__The problem__.
Each line must appear in the answer exactly as it does in the data.

__Information provided__.
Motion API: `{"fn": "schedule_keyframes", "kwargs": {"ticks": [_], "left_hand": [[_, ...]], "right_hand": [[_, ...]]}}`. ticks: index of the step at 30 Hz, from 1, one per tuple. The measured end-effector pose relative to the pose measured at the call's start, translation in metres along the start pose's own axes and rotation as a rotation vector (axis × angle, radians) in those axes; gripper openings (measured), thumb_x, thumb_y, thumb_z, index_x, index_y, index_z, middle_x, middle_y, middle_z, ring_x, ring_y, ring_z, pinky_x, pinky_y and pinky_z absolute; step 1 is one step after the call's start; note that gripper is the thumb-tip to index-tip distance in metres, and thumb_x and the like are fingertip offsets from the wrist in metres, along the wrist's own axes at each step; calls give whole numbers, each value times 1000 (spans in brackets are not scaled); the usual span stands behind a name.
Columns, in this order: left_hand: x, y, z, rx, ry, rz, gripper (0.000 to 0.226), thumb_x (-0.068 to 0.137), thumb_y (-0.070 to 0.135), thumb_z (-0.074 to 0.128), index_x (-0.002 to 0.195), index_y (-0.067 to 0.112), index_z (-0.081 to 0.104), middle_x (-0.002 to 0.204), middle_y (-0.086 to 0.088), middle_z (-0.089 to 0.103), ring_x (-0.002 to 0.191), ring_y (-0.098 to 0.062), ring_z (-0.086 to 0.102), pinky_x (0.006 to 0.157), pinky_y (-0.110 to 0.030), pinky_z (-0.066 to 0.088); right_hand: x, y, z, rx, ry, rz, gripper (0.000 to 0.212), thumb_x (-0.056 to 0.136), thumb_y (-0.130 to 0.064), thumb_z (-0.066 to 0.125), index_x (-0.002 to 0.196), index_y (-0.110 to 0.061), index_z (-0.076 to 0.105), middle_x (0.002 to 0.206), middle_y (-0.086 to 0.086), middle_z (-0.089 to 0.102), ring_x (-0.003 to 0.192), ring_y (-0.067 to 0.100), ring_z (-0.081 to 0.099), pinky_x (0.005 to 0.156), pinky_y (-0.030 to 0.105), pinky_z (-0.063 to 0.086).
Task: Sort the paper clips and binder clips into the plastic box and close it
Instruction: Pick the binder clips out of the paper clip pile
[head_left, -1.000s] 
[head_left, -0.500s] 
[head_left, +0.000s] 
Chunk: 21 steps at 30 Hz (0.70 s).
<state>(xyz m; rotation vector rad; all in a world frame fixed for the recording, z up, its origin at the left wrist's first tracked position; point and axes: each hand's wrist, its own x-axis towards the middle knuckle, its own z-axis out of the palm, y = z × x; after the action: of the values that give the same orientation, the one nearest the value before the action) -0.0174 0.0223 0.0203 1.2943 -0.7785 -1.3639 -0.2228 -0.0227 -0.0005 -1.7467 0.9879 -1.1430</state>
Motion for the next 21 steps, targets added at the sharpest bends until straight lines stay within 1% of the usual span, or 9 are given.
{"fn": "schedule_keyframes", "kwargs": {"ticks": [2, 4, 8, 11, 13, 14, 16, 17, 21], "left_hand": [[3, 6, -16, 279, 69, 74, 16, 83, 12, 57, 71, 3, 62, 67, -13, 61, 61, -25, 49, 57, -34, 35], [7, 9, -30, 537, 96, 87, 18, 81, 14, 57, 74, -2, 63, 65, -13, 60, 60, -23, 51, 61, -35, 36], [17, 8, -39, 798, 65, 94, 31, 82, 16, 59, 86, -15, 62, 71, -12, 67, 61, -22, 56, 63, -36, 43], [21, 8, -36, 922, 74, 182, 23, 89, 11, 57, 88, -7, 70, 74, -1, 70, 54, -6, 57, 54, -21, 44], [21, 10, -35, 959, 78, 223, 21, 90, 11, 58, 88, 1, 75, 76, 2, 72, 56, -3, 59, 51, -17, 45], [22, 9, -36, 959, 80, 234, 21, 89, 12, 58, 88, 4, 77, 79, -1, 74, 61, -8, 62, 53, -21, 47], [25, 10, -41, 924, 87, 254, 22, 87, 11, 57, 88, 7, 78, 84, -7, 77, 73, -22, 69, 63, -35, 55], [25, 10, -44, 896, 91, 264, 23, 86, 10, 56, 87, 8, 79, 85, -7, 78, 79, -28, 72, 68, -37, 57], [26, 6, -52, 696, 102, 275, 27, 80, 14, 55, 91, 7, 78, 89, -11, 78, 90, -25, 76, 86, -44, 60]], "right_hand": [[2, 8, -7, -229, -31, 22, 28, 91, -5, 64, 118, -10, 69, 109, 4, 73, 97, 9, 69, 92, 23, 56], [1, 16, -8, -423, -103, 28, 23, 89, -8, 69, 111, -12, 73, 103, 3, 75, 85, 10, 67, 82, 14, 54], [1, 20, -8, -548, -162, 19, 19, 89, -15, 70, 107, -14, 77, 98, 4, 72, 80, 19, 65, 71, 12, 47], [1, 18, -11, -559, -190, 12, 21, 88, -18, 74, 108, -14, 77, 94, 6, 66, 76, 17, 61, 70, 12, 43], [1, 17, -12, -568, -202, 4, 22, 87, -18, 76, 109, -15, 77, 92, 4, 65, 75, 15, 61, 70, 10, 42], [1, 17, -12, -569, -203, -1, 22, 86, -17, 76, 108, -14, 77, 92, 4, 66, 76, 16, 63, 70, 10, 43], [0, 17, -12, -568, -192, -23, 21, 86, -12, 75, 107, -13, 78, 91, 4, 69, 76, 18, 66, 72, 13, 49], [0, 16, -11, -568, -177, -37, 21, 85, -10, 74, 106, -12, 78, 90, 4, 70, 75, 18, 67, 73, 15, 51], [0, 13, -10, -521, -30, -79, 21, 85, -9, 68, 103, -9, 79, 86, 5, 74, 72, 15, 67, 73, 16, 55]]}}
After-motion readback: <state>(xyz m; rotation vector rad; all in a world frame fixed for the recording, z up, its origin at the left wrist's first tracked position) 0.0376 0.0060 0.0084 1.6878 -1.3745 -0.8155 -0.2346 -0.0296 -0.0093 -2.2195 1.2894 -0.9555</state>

__Response area__.
Motion API: `{"fn": "schedule_keyframes", "kwargs": {"ticks": [_], "left_hand": [[_, ...]], "right_hand": [[_, ...]]}}`. ticks: index of the step at 30 Hz, from 1, one per tuple. The measured end-effector pose relative to the pose measured at the call's start, translation in metres along the start pose's own axes and rotation as a rotation vector (axis × angle, radians) in those axes; gripper openings (measured), thumb_x, thumb_y, thumb_z, index_x, index_y, index_z, middle_x, middle_y, middle_z, ring_x, ring_y, ring_z, pinky_x, pinky_y and pinky_z absolute; step 1 is one step after the call's start; note that gripper is the thumb-tip to index-tip distance in metres, and thumb_x and the like are fingertip offsets from the wrist in metres, along the wrist's own axes at each step; calls give whole numbers, each value times 1000 (spans in brackets are not scaled); the usual span stands behind a name.
Columns, in this order: left_hand: x, y, z, rx, ry, rz, gripper (0.000 to 0.226), thumb_x (-0.068 to 0.137), thumb_y (-0.070 to 0.135), thumb_z (-0.074 to 0.128), index_x (-0.002 to 0.195), index_y (-0.067 to 0.112), index_z (-0.081 to 0.104), middle_x (-0.002 to 0.204), middle_y (-0.086 to 0.088), middle_z (-0.089 to 0.103), ring_x (-0.002 to 0.191), ring_y (-0.098 to 0.062), ring_z (-0.086 to 0.102), pinky_x (0.006 to 0.157), pinky_y (-0.110 to 0.030), pinky_z (-0.066 to 0.088); right_hand: x, y, z, rx, ry, rz, gripper (0.000 to 0.212), thumb_x (-0.056 to 0.136), thumb_y (-0.130 to 0.064), thumb_z (-0.066 to 0.125), index_x (-0.002 to 0.196), index_y (-0.110 to 0.061), index_z (-0.076 to 0.105), middle_x (0.002 to 0.206), middle_y (-0.086 to 0.086), middle_z (-0.089 to 0.102), ring_x (-0.003 to 0.192), ring_y (-0.067 to 0.100), ring_z (-0.081 to 0.099), pinky_x (0.005 to 0.156), pinky_y (-0.030 to 0.105), pinky_z (-0.063 to 0.086).
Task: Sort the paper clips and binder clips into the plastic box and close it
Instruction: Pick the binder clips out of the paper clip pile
[head_left, -1.000s] 
[head_left, -0.500s] 
[head_left, +0.000s] 
Chunk: 21 steps at 30 Hz (0.70 s).
<state>(xyz m; rotation vector rad; all in a world frame fixed for the recording, z up, its origin at the left wrist's first tracked position; point and axes: each hand's wrist, its own x-axis towards the middle knuckle, its own z-axis out of the palm, y = z × x; after the action: of the values that give the same orientation, the one nearest the value before the action) -0.0174 0.0223 0.0203 1.2943 -0.7785 -1.3639 -0.2228 -0.0227 -0.0005 -1.7467 0.9879 -1.1430</state>
Motion for the next 21 steps, targets added at the sharpest bends until straight lines stay within 1% of the usual span, or 9 are given.
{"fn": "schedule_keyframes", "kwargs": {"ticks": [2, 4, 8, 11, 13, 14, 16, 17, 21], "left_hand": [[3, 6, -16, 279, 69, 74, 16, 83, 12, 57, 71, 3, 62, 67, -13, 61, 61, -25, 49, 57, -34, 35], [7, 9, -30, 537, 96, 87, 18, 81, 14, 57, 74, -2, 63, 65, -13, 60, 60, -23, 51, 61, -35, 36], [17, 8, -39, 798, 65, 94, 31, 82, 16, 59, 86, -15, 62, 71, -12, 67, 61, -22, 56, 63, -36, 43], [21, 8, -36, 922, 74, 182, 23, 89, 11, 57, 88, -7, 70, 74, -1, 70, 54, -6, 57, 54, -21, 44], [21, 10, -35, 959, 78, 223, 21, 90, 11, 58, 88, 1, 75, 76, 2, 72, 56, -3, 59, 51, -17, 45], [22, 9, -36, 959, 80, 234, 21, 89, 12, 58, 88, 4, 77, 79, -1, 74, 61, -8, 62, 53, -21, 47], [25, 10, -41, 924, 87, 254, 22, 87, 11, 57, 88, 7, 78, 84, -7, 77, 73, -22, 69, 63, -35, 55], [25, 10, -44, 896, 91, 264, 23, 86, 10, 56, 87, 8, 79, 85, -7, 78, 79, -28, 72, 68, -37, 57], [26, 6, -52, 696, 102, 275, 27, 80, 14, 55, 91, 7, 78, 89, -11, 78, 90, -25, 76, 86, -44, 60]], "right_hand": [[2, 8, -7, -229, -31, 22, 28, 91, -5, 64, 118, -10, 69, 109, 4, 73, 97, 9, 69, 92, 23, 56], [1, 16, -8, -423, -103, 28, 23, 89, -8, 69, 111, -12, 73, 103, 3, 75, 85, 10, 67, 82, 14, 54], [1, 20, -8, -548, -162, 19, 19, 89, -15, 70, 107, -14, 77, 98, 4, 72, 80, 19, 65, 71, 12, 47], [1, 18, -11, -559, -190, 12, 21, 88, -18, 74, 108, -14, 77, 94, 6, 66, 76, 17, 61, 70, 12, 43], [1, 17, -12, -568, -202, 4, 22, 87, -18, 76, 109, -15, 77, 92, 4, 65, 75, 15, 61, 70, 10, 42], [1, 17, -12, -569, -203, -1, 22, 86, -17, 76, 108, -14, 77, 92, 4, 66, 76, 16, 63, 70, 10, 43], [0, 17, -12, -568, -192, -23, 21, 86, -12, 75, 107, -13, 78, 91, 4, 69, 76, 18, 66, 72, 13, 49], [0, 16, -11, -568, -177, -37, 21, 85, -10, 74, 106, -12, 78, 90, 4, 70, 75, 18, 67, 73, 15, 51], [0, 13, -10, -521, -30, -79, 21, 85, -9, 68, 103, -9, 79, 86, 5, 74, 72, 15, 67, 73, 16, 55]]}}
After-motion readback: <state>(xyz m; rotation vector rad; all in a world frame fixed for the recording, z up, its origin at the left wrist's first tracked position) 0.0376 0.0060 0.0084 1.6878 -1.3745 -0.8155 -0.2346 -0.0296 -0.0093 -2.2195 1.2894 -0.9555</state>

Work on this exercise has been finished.